— What to do —
A word-for-word copy of the listing is required, and it must contain no pictures.

Information shown START

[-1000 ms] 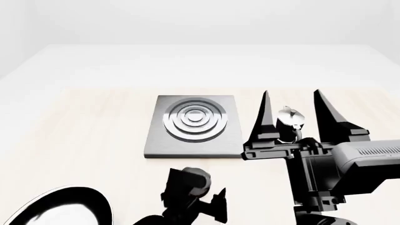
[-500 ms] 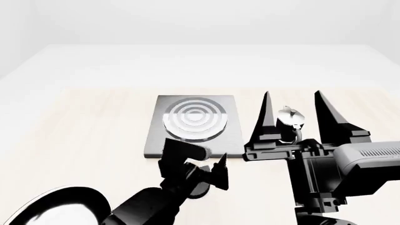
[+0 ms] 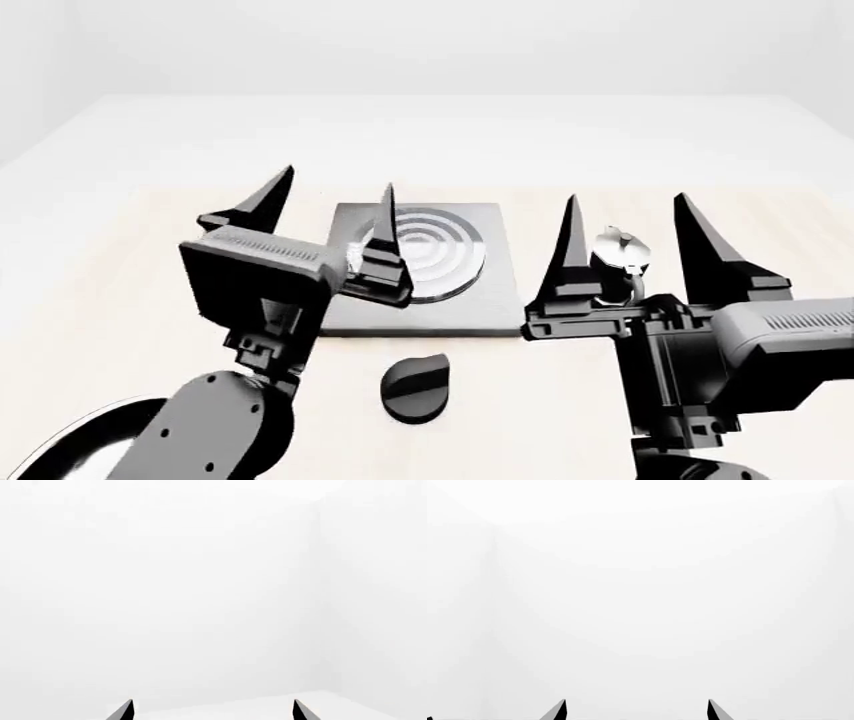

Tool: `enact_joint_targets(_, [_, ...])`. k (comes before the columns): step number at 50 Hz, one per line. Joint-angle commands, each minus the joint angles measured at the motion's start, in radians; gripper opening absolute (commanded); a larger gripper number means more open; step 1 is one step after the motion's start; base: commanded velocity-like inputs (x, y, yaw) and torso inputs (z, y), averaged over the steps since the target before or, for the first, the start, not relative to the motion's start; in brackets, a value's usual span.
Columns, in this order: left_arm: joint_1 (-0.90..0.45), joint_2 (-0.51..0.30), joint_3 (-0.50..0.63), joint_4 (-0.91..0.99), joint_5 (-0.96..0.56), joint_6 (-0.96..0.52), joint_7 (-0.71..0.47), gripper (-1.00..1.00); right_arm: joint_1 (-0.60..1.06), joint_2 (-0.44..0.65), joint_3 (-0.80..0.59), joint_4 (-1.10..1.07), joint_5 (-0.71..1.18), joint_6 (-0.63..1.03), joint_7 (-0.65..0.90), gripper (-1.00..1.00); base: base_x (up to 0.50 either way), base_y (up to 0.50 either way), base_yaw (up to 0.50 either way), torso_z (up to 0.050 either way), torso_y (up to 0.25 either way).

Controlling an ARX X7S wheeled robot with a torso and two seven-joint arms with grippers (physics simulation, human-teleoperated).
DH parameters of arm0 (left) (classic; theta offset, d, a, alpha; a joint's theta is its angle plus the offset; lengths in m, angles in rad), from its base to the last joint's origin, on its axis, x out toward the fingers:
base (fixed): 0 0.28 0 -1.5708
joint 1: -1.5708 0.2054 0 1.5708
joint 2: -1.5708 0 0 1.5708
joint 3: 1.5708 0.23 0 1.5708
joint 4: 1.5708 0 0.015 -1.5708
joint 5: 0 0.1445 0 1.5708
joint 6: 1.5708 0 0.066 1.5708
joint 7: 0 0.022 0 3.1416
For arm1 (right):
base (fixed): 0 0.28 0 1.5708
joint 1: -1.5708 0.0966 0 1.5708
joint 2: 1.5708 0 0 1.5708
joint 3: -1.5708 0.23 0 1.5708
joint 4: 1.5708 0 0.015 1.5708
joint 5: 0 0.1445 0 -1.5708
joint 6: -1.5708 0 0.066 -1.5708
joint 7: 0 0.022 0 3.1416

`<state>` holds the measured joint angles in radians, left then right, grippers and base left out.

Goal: Turn on the stove and put the moka pot on it.

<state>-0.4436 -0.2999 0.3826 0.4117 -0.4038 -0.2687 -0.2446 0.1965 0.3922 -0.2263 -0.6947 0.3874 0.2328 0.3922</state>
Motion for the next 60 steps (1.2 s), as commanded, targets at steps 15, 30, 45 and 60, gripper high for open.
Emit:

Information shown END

— Written reply —
[-1000 ms] 
[-500 ms] 
[+0 ms] 

Tool: `enact_joint_targets(_, [_, ...])`. k (comes before the columns): step number at 50 Hz, one per line. Joint-angle commands, each minus the joint angles measured at the motion's start, in radians; gripper opening absolute (commanded); a larger gripper number means more open; step 1 is one step after the motion's start; base: commanded velocity-like inputs (x, y, yaw) and torso inputs (z, y), averaged over the steps since the target before or, for the first, the start, not relative to the motion's start; in brackets, a value's usual span.
Columns, in this order: left_arm: joint_1 (-0.90..0.45), joint_2 (-0.51..0.30), joint_3 (-0.50..0.63), joint_4 (-0.91..0.99), joint_5 (-0.96..0.56), joint_6 (-0.96..0.52), joint_7 (-0.71..0.47), gripper (-1.00..1.00); right_arm: joint_1 (-0.60..1.06), joint_2 (-0.44..0.65), joint_3 (-0.80..0.59), joint_4 (-1.10..1.07), joint_5 (-0.71..1.18), joint_6 (-0.63..1.03), joint_7 (-0.65..0.90), gripper (-1.00..1.00); base: base_x (up to 0.50 either way), base_y (up to 0.50 either way), base_yaw (up to 0.50 either way), torso_z (up to 0.050 either way), torso_y (up to 0.25 either way).

Controlling an ARX X7S wheeled robot with a torso and two seven-joint arms with grippers (physics simulation, human-teleoperated).
DH parameters of arm0 (left) (classic; theta offset, d, a, alpha; a joint's theta is its angle plus the offset; lengths in m, angles in rad), from its base to the last joint's origin, on its axis, x out toward the fingers:
base (fixed): 0 0.28 0 -1.5708
joint 1: -1.5708 0.2054 0 1.5708
joint 2: -1.5708 0 0 1.5708
joint 3: 1.5708 0.23 0 1.5708
joint 4: 1.5708 0 0.015 -1.5708
joint 5: 0 0.1445 0 1.5708
joint 6: 1.5708 0 0.066 1.5708
joint 7: 0 0.022 0 3.1416
For arm1 (right):
base (fixed): 0 0.28 0 1.5708
joint 1: -1.5708 0.0966 0 1.5708
joint 2: 1.5708 0 0 1.5708
joint 3: -1.5708 0.23 0 1.5708
joint 4: 1.5708 0 0.015 1.5708
joint 5: 0 0.1445 0 -1.5708
joint 6: -1.5708 0 0.066 -1.5708
joint 7: 0 0.022 0 3.1416

`<state>` holds the measured joint angles in radians, left then right, grippers and base left out.

Goal: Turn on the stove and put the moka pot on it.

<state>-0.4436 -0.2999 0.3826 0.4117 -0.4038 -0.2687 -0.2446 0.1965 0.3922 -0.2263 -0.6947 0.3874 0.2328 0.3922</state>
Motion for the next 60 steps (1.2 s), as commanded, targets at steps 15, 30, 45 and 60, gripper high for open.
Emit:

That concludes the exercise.